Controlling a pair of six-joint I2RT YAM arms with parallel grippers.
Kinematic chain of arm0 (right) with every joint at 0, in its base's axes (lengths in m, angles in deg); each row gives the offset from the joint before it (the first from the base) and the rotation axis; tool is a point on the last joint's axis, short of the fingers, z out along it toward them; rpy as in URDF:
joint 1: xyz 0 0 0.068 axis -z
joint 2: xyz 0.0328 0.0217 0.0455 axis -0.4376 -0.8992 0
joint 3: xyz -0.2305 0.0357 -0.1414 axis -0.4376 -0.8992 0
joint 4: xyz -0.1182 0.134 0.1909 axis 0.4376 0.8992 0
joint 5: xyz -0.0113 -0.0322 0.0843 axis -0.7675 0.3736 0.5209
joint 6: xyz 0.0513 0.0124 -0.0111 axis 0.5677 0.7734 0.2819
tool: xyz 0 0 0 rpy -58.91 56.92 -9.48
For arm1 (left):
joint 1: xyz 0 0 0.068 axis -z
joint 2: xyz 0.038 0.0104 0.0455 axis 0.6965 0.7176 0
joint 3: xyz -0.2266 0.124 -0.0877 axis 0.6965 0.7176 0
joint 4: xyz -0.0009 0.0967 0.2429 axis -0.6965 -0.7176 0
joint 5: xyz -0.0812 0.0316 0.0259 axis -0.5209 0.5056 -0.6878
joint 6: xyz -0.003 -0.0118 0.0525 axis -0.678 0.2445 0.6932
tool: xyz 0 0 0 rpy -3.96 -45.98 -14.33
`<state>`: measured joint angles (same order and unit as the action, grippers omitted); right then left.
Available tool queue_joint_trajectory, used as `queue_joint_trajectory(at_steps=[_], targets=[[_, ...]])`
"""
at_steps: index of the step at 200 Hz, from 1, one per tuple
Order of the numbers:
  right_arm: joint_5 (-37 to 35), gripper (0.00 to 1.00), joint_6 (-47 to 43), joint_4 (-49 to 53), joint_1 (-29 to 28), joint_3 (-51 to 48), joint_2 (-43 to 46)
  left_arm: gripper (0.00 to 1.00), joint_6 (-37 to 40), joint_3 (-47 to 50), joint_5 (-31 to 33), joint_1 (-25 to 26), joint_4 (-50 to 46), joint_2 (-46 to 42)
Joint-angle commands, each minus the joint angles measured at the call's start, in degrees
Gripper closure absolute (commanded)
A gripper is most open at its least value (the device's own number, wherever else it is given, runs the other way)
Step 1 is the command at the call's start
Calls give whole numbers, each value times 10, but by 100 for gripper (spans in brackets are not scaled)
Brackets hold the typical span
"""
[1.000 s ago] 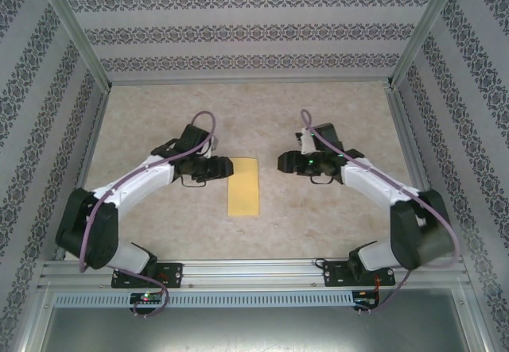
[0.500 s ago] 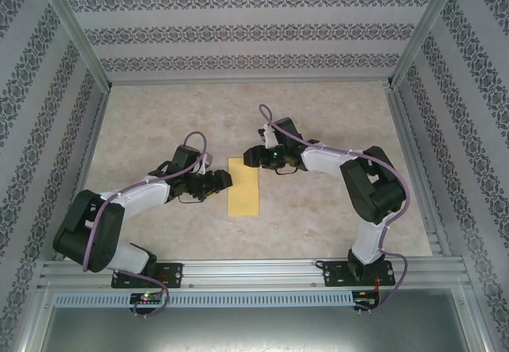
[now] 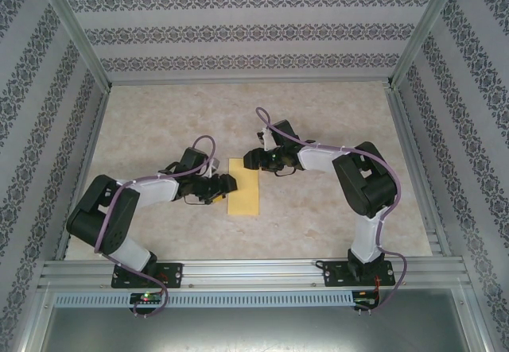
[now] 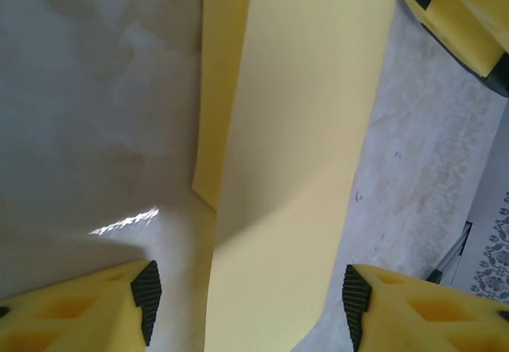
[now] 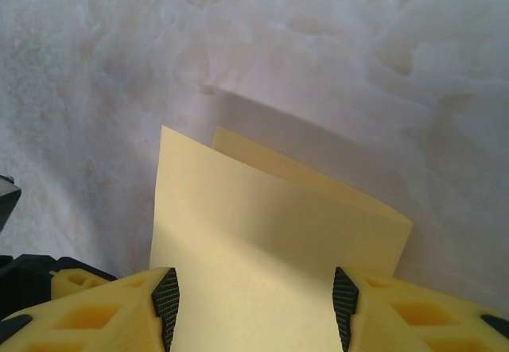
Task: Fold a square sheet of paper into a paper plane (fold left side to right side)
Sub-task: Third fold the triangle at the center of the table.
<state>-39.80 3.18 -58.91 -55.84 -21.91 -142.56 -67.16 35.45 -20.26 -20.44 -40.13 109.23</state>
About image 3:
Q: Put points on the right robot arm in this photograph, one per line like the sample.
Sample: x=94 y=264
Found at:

WHAT THE EXERCISE ASKS:
Lines in the data that include the word "each" should all be copied.

EXERCISE OUTPUT:
Kinematic chain of arm0 (right) with every joint at 0, in its base's axes (lengths in m, angles in deg); each row gives the offset from the joint before it (the first from the base) and the rotation axis; tool is a point on the last joint's axis, short of the fingers, z out along it toward them; rpy as in URDF:
Joint-angle commands, each minus the joint angles measured at the call's start, in degrees
Calls give whole numbers, each value times 10, but by 100 for gripper (spans in brackets are not scaled)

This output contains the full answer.